New California Initiative – Crank Magnetism in Action

Being involved in skeptical activism for over two decades does provide some perspective. One phenomenon I have noticed is that most pseudosciences and weird belief systems are, at their core, the same. Sure, the details vary, but the underlying errors in logic and thinking are the same. Essentially people make the same mistakes over and over again.

This, in fact, was the original motivation for developing a list of common logical fallacies. We kept encountering the same poor logic time and again and wanted to address the underlying cognitive errors. This is why scientific skepticism is so heavily involved with metacognition – thinking about thinking. There are thousands of fake medical claims out there, for example. Debunking every one is an endless game of whack-a-mole. Better to understand and address the underlying flaw in logic and method that leads to all the medical nonsense.

More recently this phenomenon has been dubbed, “Crank magnetism.” This is the closely related notion that people who believe on type of pseudoscience tend to believe multiple types – they tend to attract each other.
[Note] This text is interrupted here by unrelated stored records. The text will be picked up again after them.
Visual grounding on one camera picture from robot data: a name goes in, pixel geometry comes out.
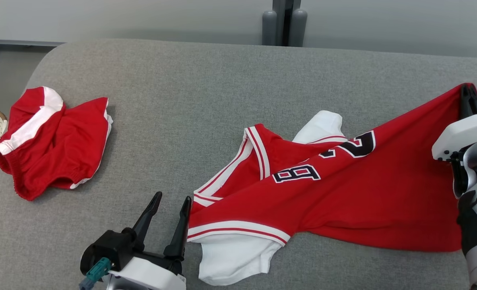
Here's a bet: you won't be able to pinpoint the grey cylindrical post foot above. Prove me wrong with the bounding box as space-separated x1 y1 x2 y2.
262 10 278 46
289 9 308 48

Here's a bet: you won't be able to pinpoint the red shorts with white stripe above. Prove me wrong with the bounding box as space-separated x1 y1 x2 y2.
0 86 114 201

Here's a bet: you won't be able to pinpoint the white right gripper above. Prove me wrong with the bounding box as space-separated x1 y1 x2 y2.
432 84 477 162

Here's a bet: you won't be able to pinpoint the black cable with teal connector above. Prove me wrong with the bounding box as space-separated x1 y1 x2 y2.
78 258 112 290

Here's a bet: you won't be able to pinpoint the grey aluminium post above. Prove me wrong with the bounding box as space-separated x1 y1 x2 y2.
272 0 302 47

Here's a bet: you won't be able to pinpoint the red basketball jersey white sleeves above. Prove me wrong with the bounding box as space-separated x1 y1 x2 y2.
187 83 477 286

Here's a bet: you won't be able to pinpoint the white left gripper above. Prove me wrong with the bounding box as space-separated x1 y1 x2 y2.
103 191 192 290

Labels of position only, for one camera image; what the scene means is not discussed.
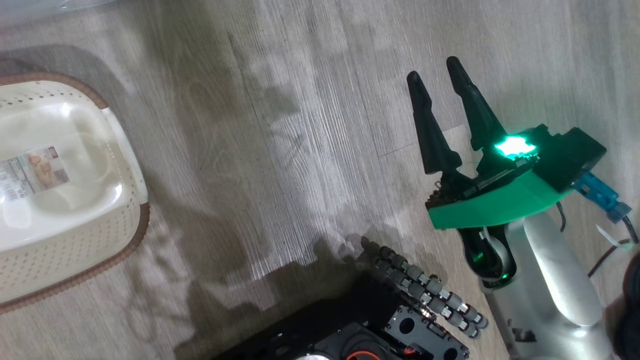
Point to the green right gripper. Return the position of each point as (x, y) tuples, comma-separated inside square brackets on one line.
[(500, 200)]

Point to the black grey roller wheel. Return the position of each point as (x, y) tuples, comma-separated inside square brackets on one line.
[(430, 290)]

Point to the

The cause of this seems obvious – if your method is flawed, you will achieve the same flawed results over and over.

There may also be different flavors of crank magnetism, although there is a lot of overlap also. For example, there are conspiracy theorists who believe every conspiracy, there are spiritual true-believers who are prone to believing anything mystical, and there are “nature is best” fanatics who are vulnerable to marketing anything as “natural” and fearmongering about “the chemikilz.”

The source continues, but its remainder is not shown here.